__WORK ORDER__: Leaving out all pictures, return exactly the lines from the one that contains "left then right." through the end of the data below.
○ ○ ○ ○ ○ ○ ○
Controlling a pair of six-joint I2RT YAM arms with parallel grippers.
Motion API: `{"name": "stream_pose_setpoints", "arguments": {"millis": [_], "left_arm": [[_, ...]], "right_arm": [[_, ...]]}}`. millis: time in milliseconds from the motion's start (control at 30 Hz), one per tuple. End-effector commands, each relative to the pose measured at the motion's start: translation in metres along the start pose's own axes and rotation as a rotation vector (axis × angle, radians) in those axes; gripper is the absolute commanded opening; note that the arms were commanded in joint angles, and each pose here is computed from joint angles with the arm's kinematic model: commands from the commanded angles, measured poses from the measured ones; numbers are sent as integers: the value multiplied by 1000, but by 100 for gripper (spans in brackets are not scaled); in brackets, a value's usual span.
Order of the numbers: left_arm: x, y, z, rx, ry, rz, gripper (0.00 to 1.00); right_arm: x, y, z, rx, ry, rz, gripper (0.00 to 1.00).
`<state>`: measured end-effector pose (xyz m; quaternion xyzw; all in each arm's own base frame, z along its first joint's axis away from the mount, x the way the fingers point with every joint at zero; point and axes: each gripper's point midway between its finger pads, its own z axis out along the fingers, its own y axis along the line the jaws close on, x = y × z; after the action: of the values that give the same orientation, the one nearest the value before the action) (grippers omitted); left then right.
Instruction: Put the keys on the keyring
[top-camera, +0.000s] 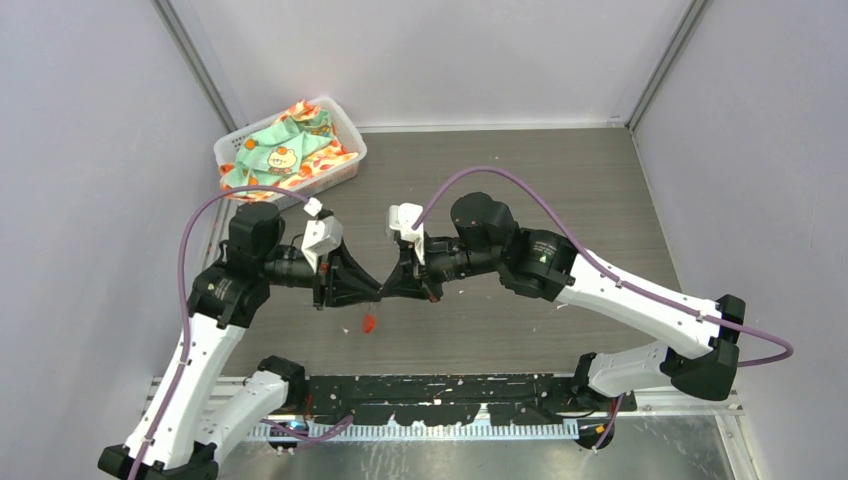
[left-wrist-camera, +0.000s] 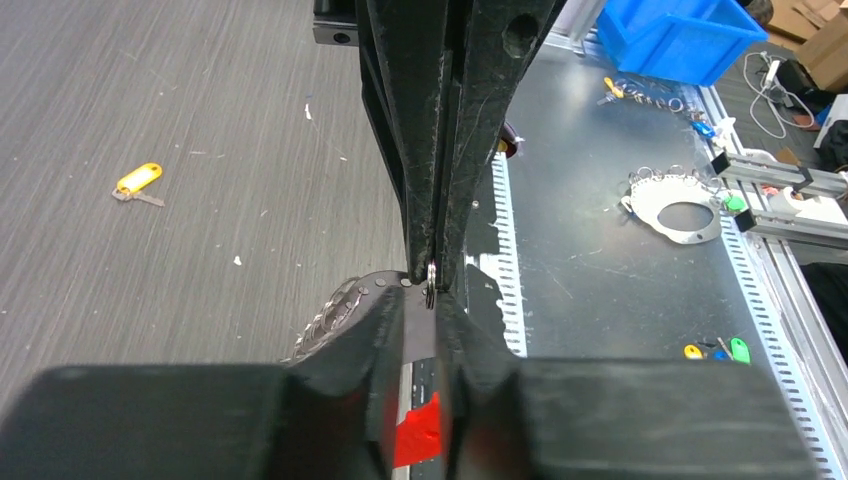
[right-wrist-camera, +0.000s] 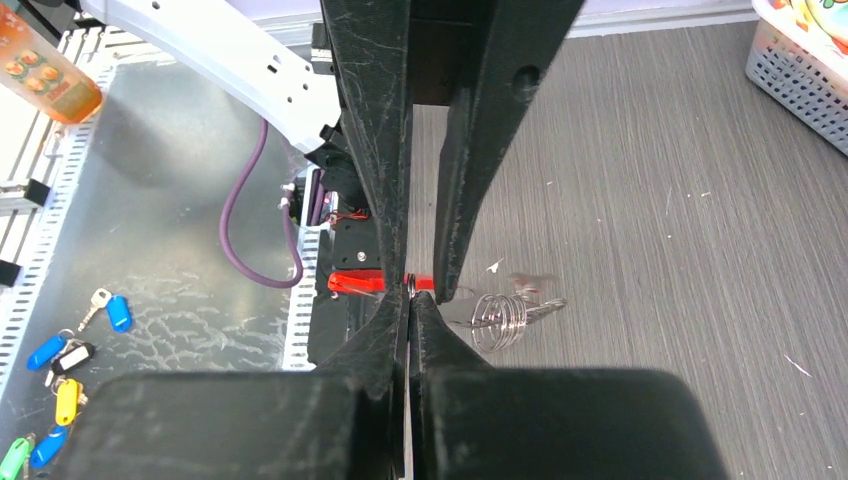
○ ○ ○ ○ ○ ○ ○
__TASK SOLUTION__:
`<state>`: measured end-effector pose (xyz m; quaternion xyzw; all in each arm's own base frame, z along its first joint's axis away from the mount, x the way the fingers point with every joint at zero; point and axes: each gripper's point midway between its finger pads, its own z axis out along the fingers, its own y axis along the line the jaws close on, x = y × z; after the action: of the values that give the same orientation, the one nearest the value before the action) (grippers omitted); left then right.
Instruction: Put the keys on the keyring
[top-camera, +0.000s] 
[left-wrist-camera, +0.000s] 
[right-wrist-camera, +0.000s] 

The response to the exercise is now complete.